About this task: Give every line of the data again, unchanged, but with no pictures.

Data:
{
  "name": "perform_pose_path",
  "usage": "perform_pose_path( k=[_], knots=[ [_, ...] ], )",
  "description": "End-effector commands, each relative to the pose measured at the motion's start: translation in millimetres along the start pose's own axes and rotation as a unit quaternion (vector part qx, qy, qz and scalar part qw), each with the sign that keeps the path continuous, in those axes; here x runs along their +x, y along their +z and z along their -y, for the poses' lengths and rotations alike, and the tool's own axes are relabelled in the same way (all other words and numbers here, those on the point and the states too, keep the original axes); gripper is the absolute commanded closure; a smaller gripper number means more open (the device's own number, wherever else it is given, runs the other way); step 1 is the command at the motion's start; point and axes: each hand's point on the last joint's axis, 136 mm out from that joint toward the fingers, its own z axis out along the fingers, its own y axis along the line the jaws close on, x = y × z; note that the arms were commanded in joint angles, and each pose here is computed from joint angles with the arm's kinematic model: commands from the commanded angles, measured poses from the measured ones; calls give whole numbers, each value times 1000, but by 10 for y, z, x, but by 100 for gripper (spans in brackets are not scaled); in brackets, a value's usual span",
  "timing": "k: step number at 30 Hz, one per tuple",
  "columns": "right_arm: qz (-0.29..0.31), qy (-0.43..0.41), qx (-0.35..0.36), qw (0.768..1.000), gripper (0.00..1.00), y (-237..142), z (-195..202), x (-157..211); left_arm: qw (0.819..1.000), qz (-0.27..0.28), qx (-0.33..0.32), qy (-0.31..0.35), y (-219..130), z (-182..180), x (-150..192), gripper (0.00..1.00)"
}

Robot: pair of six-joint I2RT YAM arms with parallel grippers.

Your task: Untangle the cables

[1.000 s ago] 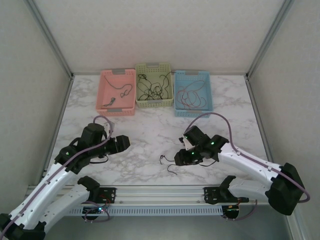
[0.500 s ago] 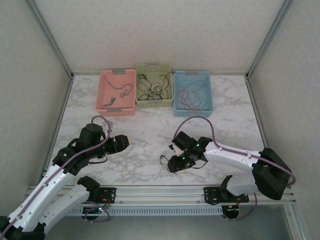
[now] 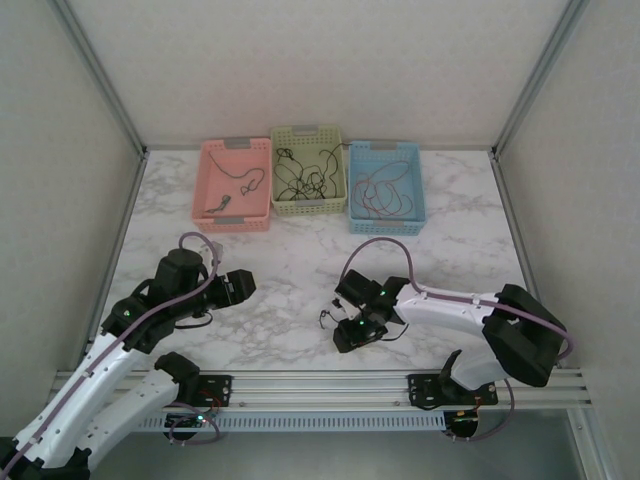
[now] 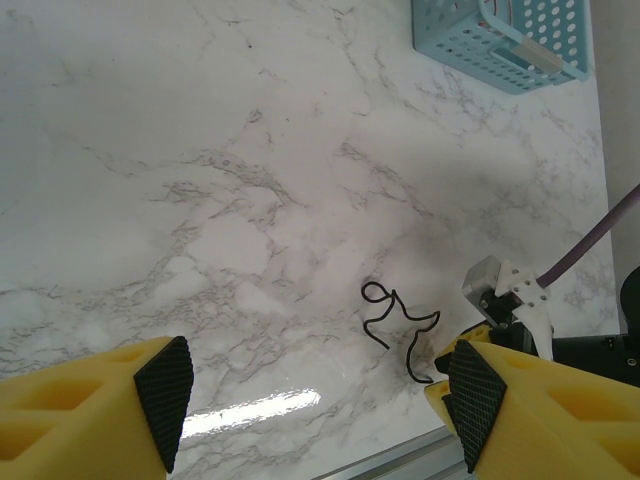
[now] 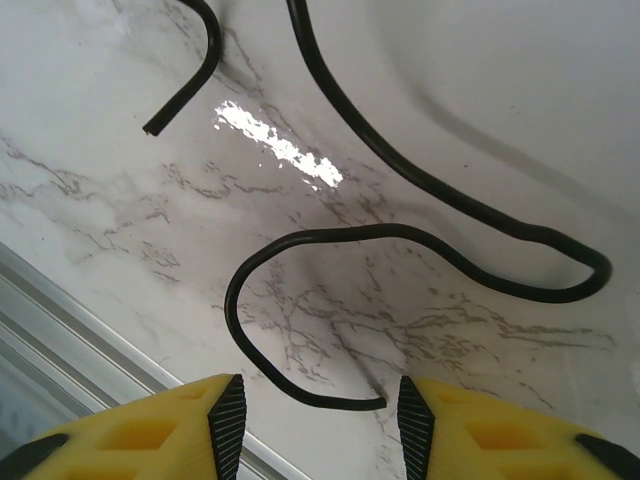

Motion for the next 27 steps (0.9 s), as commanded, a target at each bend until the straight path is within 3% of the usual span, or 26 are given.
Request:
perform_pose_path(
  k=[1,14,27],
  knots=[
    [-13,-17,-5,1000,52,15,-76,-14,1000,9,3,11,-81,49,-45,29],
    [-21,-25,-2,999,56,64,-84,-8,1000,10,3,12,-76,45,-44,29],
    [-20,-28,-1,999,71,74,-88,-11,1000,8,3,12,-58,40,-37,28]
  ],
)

Solution:
{
  "name": "perform_pose_path",
  "usage": "perform_pose_path( k=[_], knots=[ [_, ...] ], )",
  "description": "End-effector commands, each relative to the pose measured at the motion's start: translation in millimetres along the start pose's own axes and rotation as a unit quaternion (vector part qx, qy, qz and scalar part qw), each with the sign that keeps the path continuous, in those axes; here x runs along their +x, y along their +z and z along their -y, for the poses' lengths and rotations alike, and the tool's own axes are relabelled in the same way (all other words and numbers here, those on the point and the states too, keep the original axes); gripper is the absolute commanded closure; a smaller gripper number means more open (the device's own number, wherever else it is given, runs the other way); step 1 is the command at the motion's start; point and axes: each hand's point on the last joint's axis, 136 mm out from that joint toward the fingers, its own z axis out along the fingers, its own y axis along the line the jaws close on, x = y × z; note that the arms were commanded in joint angles, and each pose here is computed from joint angles with the arm's kinematic model: commands from the commanded angles, measured poses from the measured ones; calls give whole numbers, each value times 1000, but by 10 for y, z, x, but by 100 for gripper (spans in brackets are not scaled); in brackets, a value's usual span",
  "timing": "k: step number at 30 Hz, one per tuple",
  "columns": "right_arm: qz (-0.29..0.31), qy (-0.43..0.41), qx (-0.35..0.36), qw (0.768..1.000), gripper (0.00..1.00), y (-237..142), z (-195..202), x (-157..211); left_arm: qw (0.819..1.000), qz (-0.27..0.28), qx (-0.33..0.32), qy (-0.31..0.35), y (-219..130), z (-182..180), x (-150..192), gripper (0.00..1.00)"
}

Robot: pair of six-joint I2RT YAM arms with parallel grippers.

Your task: Untangle the cables

[1.000 s ago] 
[0.500 s ago] 
[now] 
[now] 
[now] 

Motion for the next 27 steps (0.9 s), as commanded, a target at each bend until the straight path is within 3% of the usual span, or 26 are given.
Request:
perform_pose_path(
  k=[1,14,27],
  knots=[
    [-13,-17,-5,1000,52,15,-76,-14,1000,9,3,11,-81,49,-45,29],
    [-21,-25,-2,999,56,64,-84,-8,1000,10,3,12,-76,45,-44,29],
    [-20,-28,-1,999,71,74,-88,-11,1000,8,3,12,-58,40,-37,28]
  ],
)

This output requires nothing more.